PROBLEM TO SOLVE = Below are the entries; count how many lines contain the word "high" and reply with that number alone.

MATERIAL FOR THIS EXERCISE =
+++
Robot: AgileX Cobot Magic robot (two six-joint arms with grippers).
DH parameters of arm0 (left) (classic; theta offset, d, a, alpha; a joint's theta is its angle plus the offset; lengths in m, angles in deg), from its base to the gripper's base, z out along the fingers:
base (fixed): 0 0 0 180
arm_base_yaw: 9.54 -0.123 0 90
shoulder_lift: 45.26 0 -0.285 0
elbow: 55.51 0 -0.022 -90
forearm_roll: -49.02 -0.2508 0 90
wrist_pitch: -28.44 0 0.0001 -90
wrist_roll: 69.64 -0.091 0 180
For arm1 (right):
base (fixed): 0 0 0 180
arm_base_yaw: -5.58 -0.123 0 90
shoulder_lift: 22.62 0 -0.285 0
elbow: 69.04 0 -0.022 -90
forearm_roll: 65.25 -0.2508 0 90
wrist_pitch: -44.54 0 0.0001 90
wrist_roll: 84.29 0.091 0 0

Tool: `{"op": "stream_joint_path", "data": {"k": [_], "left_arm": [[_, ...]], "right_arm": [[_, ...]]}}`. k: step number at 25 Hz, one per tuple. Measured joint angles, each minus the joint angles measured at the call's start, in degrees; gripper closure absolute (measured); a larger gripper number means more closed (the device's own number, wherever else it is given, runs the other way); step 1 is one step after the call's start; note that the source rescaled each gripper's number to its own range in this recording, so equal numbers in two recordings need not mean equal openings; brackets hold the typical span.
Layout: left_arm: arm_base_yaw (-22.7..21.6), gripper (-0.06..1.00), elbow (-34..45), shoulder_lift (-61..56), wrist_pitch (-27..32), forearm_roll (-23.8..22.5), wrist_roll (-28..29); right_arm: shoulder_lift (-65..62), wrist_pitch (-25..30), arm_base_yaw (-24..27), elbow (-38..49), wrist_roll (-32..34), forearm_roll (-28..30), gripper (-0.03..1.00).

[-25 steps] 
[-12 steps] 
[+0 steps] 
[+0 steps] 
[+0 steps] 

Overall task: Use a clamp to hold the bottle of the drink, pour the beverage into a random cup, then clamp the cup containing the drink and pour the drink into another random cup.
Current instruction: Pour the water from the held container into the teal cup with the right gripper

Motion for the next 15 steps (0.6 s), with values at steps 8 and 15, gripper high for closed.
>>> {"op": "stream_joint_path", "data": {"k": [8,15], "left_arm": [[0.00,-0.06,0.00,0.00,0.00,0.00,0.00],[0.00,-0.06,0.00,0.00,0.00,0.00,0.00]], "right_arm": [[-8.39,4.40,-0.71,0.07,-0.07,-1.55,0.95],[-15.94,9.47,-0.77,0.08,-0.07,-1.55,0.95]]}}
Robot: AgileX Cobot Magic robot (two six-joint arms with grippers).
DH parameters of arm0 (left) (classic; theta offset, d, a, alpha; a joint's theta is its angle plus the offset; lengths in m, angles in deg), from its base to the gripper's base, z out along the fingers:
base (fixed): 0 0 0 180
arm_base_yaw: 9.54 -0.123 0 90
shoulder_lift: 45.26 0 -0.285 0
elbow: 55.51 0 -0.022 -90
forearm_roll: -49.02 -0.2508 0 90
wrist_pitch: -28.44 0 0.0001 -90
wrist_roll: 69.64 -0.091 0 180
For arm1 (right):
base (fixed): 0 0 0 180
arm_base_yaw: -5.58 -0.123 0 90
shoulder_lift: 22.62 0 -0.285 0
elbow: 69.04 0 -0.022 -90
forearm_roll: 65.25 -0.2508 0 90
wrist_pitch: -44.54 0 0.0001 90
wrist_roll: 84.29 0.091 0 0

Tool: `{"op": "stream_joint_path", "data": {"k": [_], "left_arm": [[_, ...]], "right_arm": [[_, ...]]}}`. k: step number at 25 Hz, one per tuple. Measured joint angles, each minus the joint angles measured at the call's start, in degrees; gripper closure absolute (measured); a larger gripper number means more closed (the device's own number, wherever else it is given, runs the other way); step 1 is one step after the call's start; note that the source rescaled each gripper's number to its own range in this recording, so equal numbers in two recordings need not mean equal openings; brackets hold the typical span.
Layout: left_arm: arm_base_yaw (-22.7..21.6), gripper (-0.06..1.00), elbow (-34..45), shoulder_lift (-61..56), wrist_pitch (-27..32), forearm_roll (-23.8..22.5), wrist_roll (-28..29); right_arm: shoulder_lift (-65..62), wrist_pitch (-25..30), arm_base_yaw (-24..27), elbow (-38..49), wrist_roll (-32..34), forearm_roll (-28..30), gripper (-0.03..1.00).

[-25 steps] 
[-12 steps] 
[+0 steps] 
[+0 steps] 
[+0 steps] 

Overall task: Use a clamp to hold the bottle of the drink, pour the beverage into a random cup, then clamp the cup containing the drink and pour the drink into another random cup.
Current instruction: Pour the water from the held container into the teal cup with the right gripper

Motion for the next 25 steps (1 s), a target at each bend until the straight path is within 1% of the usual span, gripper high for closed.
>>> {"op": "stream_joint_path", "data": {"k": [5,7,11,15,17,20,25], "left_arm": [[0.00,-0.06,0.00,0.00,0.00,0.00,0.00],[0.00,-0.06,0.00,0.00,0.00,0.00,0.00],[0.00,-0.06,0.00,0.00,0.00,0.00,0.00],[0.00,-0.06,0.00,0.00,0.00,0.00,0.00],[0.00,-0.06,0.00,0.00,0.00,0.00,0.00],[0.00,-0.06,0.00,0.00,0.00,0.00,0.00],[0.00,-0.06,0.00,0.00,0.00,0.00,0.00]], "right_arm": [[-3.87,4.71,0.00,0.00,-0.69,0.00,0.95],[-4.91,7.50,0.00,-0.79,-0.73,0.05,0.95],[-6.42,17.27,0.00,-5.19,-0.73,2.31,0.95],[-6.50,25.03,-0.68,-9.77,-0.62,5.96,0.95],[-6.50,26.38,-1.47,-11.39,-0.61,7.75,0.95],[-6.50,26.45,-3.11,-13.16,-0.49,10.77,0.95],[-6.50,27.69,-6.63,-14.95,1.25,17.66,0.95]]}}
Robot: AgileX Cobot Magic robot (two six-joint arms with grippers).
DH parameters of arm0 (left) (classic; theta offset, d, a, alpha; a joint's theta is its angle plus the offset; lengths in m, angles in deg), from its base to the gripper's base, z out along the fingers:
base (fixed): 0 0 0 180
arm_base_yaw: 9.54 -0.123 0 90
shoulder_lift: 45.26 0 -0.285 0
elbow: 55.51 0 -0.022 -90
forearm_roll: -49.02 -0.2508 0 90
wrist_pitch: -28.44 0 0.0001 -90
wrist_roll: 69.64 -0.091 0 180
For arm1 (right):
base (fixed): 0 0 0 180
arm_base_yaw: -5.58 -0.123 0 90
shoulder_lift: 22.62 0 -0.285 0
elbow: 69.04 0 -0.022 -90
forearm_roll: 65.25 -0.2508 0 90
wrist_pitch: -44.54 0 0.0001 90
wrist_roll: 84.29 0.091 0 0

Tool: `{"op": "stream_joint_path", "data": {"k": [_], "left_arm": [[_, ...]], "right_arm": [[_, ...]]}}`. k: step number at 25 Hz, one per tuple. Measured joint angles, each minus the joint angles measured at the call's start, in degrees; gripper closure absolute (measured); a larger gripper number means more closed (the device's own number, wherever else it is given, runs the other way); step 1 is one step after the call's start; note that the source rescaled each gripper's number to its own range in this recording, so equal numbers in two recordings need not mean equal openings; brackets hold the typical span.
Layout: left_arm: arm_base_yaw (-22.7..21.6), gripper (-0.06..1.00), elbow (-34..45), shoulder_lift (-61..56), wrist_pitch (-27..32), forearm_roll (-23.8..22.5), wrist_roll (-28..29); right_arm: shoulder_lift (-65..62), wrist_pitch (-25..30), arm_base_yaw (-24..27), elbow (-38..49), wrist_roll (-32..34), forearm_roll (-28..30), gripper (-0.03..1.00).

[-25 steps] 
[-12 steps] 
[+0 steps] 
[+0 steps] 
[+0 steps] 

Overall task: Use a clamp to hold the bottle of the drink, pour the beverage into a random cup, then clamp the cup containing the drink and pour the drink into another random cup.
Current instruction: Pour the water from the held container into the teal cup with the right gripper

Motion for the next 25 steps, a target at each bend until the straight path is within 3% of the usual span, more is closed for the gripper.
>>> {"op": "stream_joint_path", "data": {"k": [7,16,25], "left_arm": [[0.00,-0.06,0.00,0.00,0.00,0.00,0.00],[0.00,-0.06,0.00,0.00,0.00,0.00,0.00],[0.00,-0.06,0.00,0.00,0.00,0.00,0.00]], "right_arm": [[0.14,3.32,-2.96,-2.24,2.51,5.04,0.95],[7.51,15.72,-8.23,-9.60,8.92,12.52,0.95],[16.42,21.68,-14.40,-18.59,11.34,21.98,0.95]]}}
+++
ANSWER TO THE EXERCISE = 2